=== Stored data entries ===
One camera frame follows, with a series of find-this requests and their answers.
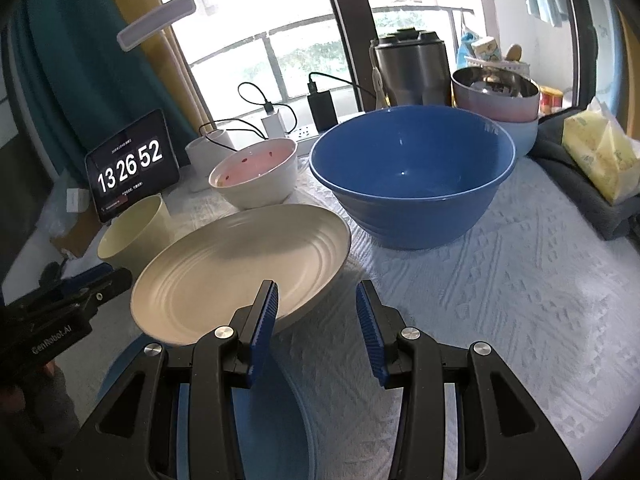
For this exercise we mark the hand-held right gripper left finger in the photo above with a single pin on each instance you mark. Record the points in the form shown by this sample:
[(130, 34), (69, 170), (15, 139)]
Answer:
[(265, 320)]

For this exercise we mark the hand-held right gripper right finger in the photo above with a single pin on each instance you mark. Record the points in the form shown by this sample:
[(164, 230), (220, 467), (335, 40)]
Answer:
[(369, 325)]

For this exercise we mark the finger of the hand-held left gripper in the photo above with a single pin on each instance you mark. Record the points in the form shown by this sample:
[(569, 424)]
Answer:
[(112, 284), (85, 277)]

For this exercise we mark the light yellow bowl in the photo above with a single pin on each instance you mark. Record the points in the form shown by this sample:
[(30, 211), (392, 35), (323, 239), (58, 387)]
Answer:
[(135, 230)]

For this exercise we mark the beige ribbed plate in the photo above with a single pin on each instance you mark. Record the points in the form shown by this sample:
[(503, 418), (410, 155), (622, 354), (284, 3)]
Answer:
[(225, 270)]

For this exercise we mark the blue plate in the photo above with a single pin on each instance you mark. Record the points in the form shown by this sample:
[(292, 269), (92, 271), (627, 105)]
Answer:
[(285, 430)]

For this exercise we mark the large blue bowl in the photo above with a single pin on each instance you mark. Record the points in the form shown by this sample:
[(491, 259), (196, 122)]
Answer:
[(410, 170)]

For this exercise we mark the person's left forearm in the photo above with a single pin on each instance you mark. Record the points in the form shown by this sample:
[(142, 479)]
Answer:
[(50, 405)]

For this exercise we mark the small white box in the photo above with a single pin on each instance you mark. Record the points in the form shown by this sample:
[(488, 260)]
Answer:
[(78, 201)]

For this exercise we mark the tablet with clock display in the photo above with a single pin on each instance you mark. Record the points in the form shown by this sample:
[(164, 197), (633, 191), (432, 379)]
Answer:
[(130, 165)]

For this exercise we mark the white bowl with pink inside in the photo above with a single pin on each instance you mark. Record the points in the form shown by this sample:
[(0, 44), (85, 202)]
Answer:
[(260, 185)]

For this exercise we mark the white power strip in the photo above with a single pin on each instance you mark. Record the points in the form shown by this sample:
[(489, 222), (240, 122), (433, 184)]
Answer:
[(305, 132)]

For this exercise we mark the teal curtain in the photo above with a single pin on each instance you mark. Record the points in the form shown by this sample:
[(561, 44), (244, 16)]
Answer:
[(65, 85)]

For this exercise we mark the white charger plug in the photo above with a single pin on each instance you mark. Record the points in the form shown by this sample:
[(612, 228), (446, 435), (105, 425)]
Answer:
[(273, 122)]

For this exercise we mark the yellow curtain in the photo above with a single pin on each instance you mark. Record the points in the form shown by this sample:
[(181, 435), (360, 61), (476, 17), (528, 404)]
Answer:
[(172, 75)]

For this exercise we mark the black power adapter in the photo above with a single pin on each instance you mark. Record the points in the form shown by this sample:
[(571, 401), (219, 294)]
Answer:
[(322, 110)]

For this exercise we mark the light blue bowl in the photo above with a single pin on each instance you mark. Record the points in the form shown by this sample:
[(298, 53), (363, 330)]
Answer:
[(522, 135)]

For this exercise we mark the steel bowl with pink outside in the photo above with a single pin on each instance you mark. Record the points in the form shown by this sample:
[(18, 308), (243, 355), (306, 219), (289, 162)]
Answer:
[(495, 105)]

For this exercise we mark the steel tumbler with black lid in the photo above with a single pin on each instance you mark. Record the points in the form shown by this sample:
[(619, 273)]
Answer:
[(412, 70)]

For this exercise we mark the balcony railing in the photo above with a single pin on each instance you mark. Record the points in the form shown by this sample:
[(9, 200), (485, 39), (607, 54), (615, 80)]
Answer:
[(270, 50)]

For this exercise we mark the yellow tissue pack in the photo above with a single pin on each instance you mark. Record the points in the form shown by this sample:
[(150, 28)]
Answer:
[(600, 155)]

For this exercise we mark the red can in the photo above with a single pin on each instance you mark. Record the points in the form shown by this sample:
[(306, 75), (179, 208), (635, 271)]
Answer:
[(550, 101)]

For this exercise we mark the black window post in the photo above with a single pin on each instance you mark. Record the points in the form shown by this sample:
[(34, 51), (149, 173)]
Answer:
[(345, 20)]

=== EXERCISE GOAL ===
From the first line to the last, repeat the data above exactly and leave the pictures out.

=== WRITTEN RESPONSE ===
One camera frame follows, with a series of find-this requests and their answers.
For this exercise we mark the hand-held right gripper left finger in the photo above with a single pin on each instance you mark. Record the points in the form shown by this sample:
[(130, 34), (69, 170), (15, 139)]
Answer:
[(265, 320)]

For this exercise we mark the hand-held right gripper right finger in the photo above with a single pin on each instance you mark. Record the points in the form shown by this sample:
[(164, 230), (220, 467), (335, 40)]
Answer:
[(369, 325)]

For this exercise we mark the finger of the hand-held left gripper in the photo above with a single pin on each instance you mark. Record the points in the form shown by this sample:
[(569, 424)]
Answer:
[(112, 284), (85, 277)]

For this exercise we mark the light yellow bowl in the photo above with a single pin on each instance you mark. Record the points in the form shown by this sample:
[(30, 211), (392, 35), (323, 239), (58, 387)]
Answer:
[(135, 230)]

For this exercise we mark the beige ribbed plate in the photo above with a single pin on each instance you mark. Record the points in the form shown by this sample:
[(503, 418), (410, 155), (622, 354), (284, 3)]
Answer:
[(225, 270)]

For this exercise we mark the blue plate in the photo above with a single pin on each instance you mark. Record the points in the form shown by this sample:
[(292, 269), (92, 271), (627, 105)]
Answer:
[(285, 430)]

For this exercise we mark the large blue bowl in the photo above with a single pin on each instance you mark. Record the points in the form shown by this sample:
[(491, 259), (196, 122)]
Answer:
[(410, 170)]

For this exercise we mark the person's left forearm in the photo above with a single pin on each instance you mark. Record the points in the form shown by this sample:
[(142, 479)]
Answer:
[(50, 405)]

For this exercise we mark the small white box in the photo above with a single pin on each instance you mark. Record the points in the form shown by this sample:
[(488, 260)]
Answer:
[(78, 201)]

For this exercise we mark the tablet with clock display in the photo above with a single pin on each instance you mark. Record the points in the form shown by this sample:
[(164, 197), (633, 191), (432, 379)]
Answer:
[(130, 165)]

For this exercise we mark the white bowl with pink inside in the photo above with a single pin on each instance you mark. Record the points in the form shown by this sample:
[(0, 44), (85, 202)]
Answer:
[(260, 185)]

For this exercise we mark the white power strip in the photo above with a single pin on each instance you mark. Record the points in the form shown by this sample:
[(489, 222), (240, 122), (433, 184)]
Answer:
[(305, 132)]

For this exercise we mark the teal curtain in the photo above with a single pin on each instance you mark. Record the points in the form shown by this sample:
[(561, 44), (244, 16)]
Answer:
[(65, 85)]

For this exercise we mark the white charger plug in the photo above with a single pin on each instance you mark. Record the points in the form shown by this sample:
[(612, 228), (446, 435), (105, 425)]
Answer:
[(273, 122)]

For this exercise we mark the yellow curtain in the photo above with a single pin on each instance you mark. Record the points in the form shown by this sample:
[(181, 435), (360, 61), (476, 17), (528, 404)]
Answer:
[(172, 75)]

For this exercise we mark the black power adapter in the photo above with a single pin on each instance you mark. Record the points in the form shown by this sample:
[(571, 401), (219, 294)]
Answer:
[(322, 110)]

For this exercise we mark the light blue bowl in the photo above with a single pin on each instance you mark. Record the points in the form shown by this sample:
[(298, 53), (363, 330)]
Answer:
[(522, 135)]

For this exercise we mark the steel bowl with pink outside in the photo above with a single pin on each instance you mark. Record the points in the form shown by this sample:
[(18, 308), (243, 355), (306, 219), (289, 162)]
Answer:
[(495, 105)]

For this exercise we mark the steel tumbler with black lid in the photo above with a single pin on each instance you mark. Record the points in the form shown by this sample:
[(619, 273)]
Answer:
[(412, 70)]

For this exercise we mark the balcony railing in the photo above with a single pin on each instance you mark. Record the points in the form shown by this sample:
[(9, 200), (485, 39), (607, 54), (615, 80)]
Answer:
[(270, 50)]

For this exercise we mark the yellow tissue pack in the photo above with a single pin on each instance you mark. Record the points in the form shown by this sample:
[(150, 28)]
Answer:
[(600, 155)]

For this exercise we mark the red can in the photo above with a single pin on each instance you mark. Record the points in the form shown by this sample:
[(306, 75), (179, 208), (635, 271)]
Answer:
[(550, 101)]

For this exercise we mark the black window post in the photo above with a single pin on each instance you mark. Record the points in the form shown by this sample:
[(34, 51), (149, 173)]
Answer:
[(345, 20)]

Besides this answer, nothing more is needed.